Я шагал по мостовой обратно к замку и внезапно поймал себя на мысли, что этот маршрут стал для меня абсолютно понятным.
Я точно знал, где у поворота лежит скользкий валун.
Знал, у каких ворот сидит злобная, но беззубая собака, которая заходится лаем, но никогда не цапнет за сапог.
Знал, в кабачке какого переулка младший писарь Освальда по утрам покупает подогретое пиво с пряностями.
Месяц назад я пришёл в себя на соломенном тюфяке, не понимая, как удержать деревянную ложку.
А сегодня я аргументированно спорил о латинских текстах с приходским капелланом и выстраивал логистику отношений с церковной инспекцией.

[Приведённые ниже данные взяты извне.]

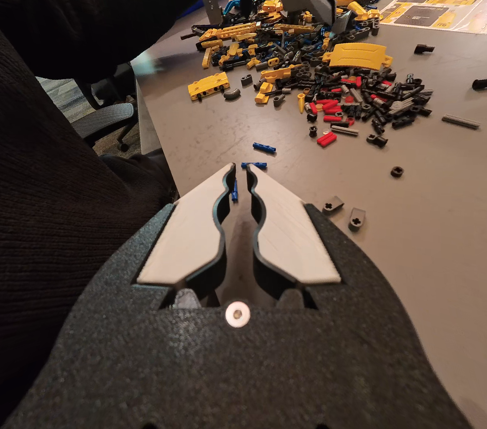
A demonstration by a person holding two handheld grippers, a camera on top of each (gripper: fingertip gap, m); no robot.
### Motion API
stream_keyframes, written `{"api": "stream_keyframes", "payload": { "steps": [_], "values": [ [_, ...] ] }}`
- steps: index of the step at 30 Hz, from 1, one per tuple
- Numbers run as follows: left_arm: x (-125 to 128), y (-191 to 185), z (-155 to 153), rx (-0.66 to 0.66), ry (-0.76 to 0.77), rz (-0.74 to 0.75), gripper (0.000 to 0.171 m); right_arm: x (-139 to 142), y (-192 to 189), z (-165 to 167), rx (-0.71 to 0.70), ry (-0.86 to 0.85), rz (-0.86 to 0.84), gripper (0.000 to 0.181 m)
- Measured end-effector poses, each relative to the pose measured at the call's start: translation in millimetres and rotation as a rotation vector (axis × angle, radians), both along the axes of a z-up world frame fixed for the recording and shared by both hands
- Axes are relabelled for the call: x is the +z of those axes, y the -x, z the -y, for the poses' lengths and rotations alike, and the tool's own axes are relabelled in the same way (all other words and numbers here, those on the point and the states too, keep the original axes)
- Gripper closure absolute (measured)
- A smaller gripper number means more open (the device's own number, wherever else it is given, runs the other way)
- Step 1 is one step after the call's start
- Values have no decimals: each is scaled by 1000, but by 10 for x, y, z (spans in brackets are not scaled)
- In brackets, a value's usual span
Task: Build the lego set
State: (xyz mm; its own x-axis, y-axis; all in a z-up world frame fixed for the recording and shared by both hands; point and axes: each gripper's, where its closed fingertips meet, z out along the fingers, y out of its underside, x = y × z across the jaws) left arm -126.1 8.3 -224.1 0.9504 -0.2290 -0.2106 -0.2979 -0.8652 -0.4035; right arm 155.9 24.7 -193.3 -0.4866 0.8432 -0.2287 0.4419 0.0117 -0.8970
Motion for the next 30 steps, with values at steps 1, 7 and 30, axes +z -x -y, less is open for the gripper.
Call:
{"api": "stream_keyframes", "payload": {
  "steps": [1, 7, 30],
  "values": [
    [23, 15, -2, 3, -13, -29, 169, 1, -1, 0, 0, -1, -1, 174],
    [478, -270, 55, 36, -156, -50, 168, 4, -1, 0, -1, -5, -6, 174],
    [29, -2679, 96, 140, -120, 450, 167, 25, -14, 10, -7, -45, -50, 174]
  ]
}}
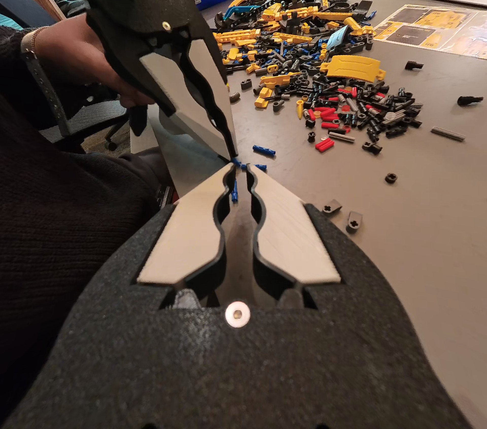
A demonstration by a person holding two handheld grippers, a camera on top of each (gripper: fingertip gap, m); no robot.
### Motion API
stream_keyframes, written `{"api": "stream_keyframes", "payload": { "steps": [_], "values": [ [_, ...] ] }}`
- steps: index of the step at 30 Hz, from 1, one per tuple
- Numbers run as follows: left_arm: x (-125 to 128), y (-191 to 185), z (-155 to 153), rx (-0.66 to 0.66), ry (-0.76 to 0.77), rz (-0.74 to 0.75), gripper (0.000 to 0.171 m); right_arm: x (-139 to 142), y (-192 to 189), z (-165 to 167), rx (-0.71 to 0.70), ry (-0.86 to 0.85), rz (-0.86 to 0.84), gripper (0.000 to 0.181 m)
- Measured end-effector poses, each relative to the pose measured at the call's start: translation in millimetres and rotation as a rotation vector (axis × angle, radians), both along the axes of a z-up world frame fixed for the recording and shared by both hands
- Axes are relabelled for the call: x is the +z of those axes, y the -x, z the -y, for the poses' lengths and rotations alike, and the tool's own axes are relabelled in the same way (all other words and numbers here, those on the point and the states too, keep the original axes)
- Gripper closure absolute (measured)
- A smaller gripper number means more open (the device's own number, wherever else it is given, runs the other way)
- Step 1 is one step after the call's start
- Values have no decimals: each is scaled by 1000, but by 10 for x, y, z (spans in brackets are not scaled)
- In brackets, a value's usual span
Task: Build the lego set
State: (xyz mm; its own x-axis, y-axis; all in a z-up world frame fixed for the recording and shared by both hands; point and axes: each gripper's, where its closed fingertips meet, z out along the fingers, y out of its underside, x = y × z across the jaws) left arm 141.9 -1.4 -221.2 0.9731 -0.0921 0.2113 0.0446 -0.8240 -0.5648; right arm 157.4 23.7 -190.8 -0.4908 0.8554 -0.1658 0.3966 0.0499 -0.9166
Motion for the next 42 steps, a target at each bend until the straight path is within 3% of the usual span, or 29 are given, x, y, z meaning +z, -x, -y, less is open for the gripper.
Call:
{"api": "stream_keyframes", "payload": {
  "steps": [7, 15, 20, 31, 38, 42],
  "values": [
    [148, 86, 45, 31, -84, 6, 161, -7, 0, 0, 2, 6, 9, 177],
    [231, 353, 251, 171, -209, 50, 161, -14, 4, -4, 0, 12, 17, 177],
    [294, 154, 240, 139, -334, 162, 161, -19, 7, -5, 1, 19, 27, 177],
    [10, 134, 232, 106, -268, -9, 160, -30, 15, -13, -4, 27, 40, 177],
    [85, 84, 191, 110, -354, 59, 160, -26, 15, -15, -4, 33, 42, 179],
    [127, 7, 194, 72, -356, 209, 160, -26, 13, -11, 1, 39, 45, 180]
  ]
}}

Во мне снова заговорил учитель.
Мысль сформировалась спокойно. Без пафоса. Скорее как привычное узнавание давней профессиональной боли. Историк объясняет прошлое, учитель объясняет смысл текста ученику. Суть ремесла не меняется от смены веков.
Когда над головой поднялись серые стены замка Дерстен, из глубин внутреннего двора вновь ударил тяжёлый кузнечный молот.
Гулко.
Ритмично.
Надёжно.
Куно починил мехи. Кузница работала.
И я шёл на этот металлический звук, чувствуя, как ритм замка окончательно становится моим собственным пульсом.